Orthogonal enzyme-driven timers for DNA strand displacement reactions

Here we demonstrate a strategy to rationally program a delayed onset of toehold-mediated DNA strand-displacement reactions. The approach is based on blocker strands that efficiently inhibit the strand displacement by binding to the toehold domain of the target DNA. Specific enzymatic degradation of the blocker strand subsequently enables the strand displacement reaction. The kinetics of the blocker enzymatic degradation thus controls the time at which the strand displacement reaction starts. By varying the concentration of the blocker strand and the concentration of the enzyme we show that we can finely tune and modulate the delayed onset of the strand displacement reaction. Additionally, we show that the strategy is versatile and can be orthogonally controlled by different enzymes each specifically targeting a different blocker strand.

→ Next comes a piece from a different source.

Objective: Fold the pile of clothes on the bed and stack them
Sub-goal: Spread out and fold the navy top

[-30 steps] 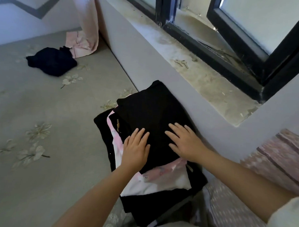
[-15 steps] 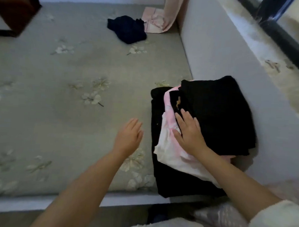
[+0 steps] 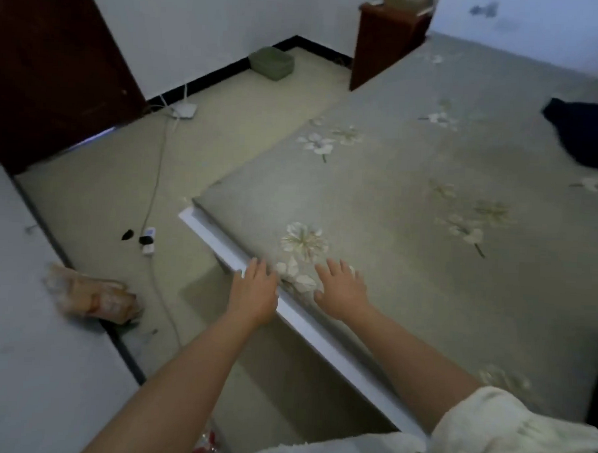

We designed and established three different delayed strand displacement reactions using RNase H and the two DNA repair enzymes Fpg and UDG and corresponding blockers. The achieved temporal delay can be programmed with high flexibility without undesired leak and can be conveniently predicted using kinetic modeling. Finally, we show that the delayed strand displacement reactions can be coupled to downstream processes and used to control the onset of ligand release from a DNA nanodevice as well as protein inhibition by a DNA aptamer.